Many advances in mental healthcare have been achieved as a result of the traumas suffered by military personnel during and after war service, Australia’s defence force chief has said.
Delivering the Order of Australia Oration in Canberra on Monday night, Air Chief Marshal Mark Binskin spoke of advances in understanding that had evolved since the shameful treatment of first and second world war veterans.
Many who suffered shell shock and post-traumatic stress disorder (PTSD) had been viewed as having disciplinary problems rather than mental illnesses requiring treatment, he said.
It was believed sufferers lacked the willpower to manage fear in battle, Binksin said, and returned soldiers were often institutionalised, with their families unable to care for them.
Mental-health funding was non-existent during the great depression and the second world war, he said, while the substandard and often horrific conditions institutionalised soldiers with mental illness endured only added to the stigma of mental illness.
“Australia owes many of its advances in mental health to the psychological casualties among those who returned from the first and second world wars and the increased demand for more effective care,” Binskin said.
The Vietnam veterans who came after them were predominantly reviled rather than celebrated, he said, when it was still believed a veteran’s mental-health issues must have arisen from a pre-existing condition rather than from trauma experienced in service.
Vietnam triggered a new wave of studies into military mental health too numerous and too complex for me to adequately address in this forum,” Binskin said.
One of those studies found that over a 43-year period, 47.9% of those who served in Vietnam had an accepted claim for a mental-health condition, he said.
“For me, that figure underscores the critical importance of ensuring we provide first-class mental health care for every person who serves under my command,” Binskin said.
“And our experiences in Iraq and Afghanistan are the driver behind our determination to more fully understand all factors that impact on the mental health of our people.”
With Australian forces recently returning to Iraq, Binskin highlighted the importance of resilience training to help people cope better with the unique risks of military service.

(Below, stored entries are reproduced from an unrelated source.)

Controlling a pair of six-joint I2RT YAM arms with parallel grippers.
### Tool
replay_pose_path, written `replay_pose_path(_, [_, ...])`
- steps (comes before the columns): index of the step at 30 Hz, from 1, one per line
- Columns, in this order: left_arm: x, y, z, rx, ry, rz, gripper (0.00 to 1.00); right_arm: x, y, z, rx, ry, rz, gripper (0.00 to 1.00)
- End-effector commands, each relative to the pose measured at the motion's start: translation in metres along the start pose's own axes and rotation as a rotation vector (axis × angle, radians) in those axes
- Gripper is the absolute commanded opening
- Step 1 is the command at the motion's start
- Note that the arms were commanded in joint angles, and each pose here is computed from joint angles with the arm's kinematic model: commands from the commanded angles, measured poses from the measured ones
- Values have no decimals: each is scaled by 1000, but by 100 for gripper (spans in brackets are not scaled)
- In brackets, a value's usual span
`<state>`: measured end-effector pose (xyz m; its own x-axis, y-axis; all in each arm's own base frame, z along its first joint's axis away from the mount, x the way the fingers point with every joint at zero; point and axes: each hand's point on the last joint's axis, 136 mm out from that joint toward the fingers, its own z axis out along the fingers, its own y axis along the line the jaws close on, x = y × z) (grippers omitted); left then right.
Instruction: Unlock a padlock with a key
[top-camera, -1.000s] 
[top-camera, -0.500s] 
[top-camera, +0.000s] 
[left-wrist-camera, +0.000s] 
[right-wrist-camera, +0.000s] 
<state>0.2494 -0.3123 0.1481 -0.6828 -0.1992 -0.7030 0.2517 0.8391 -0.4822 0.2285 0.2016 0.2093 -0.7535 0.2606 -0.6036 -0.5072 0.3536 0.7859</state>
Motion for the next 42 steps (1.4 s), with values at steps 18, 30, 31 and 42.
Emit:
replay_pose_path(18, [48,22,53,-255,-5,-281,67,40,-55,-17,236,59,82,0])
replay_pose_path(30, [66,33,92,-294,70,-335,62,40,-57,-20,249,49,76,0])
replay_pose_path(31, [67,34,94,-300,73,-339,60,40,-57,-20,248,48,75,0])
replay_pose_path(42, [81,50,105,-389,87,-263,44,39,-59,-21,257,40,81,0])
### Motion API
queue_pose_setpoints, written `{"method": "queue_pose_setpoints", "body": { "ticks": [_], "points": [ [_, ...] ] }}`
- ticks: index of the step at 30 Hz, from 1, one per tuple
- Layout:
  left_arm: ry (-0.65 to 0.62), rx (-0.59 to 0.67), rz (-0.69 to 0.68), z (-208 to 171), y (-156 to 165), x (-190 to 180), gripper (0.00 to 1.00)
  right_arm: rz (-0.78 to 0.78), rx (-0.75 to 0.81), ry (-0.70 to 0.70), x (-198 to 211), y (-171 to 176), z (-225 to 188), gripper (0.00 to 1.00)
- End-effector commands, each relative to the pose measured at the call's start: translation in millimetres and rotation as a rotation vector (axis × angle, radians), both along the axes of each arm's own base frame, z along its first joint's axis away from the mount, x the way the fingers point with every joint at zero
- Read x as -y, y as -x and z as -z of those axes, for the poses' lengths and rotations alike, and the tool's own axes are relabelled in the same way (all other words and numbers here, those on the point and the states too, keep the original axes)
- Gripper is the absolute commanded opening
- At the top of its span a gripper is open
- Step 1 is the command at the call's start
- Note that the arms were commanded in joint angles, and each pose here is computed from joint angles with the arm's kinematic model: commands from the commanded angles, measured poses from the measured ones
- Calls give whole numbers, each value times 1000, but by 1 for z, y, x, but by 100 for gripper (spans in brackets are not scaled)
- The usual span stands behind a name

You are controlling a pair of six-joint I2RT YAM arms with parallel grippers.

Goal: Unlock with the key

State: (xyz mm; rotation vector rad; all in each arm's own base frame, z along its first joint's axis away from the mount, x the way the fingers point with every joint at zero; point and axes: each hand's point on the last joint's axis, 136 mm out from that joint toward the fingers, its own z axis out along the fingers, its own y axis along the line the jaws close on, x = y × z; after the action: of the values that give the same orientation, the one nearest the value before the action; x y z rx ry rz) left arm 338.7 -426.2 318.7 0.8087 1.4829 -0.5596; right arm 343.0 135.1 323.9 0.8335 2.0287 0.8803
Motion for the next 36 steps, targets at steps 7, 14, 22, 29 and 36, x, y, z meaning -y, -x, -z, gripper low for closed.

The number of mental-health workers in defence had doubled in the past six years, he said.
“We are acutely aware that one of the major barriers preventing people from seeking treatment is the misbelief that a diagnosis of a mental-health disorder such as PTSD will mean the end of their career in the Australian Defence Force,” he said.
“Unfortunately, the problem is that the longer someone hides their symptoms and avoids treatment, the greater the risk for this to occur … If the Vietnam war has taught us anything, it is that the health and wellbeing of our people is paramount and there is no place for politics or point scoring from anyone in dealing with military and veteran mental health.”
He spoke of the need to be more responsive to the mental health needs of personnel and their families, and of encouraging them to seek help as early as possible.
At no other time in the history of defence had so many resources been allocated to improving mental health, he said. But more funding was still vital.
“This issue is bigger than us,” Binskin said. “It is a community issue. Our first responders, police, ambulance and emergency service personnel are suffering too and Australia must accept that when we ask ordinary people to do extraordinary things on our behalf we owe them a duty of care.
“But more than that, we owe them a debt of gratitude and compassion. There is no shame in seeking help and until we, as a community, change our thinking to accept and acknowledge that – even the best mental-health treatment programs in the world will fail because this is an issue for our nation, not just those we rely on to protect us.”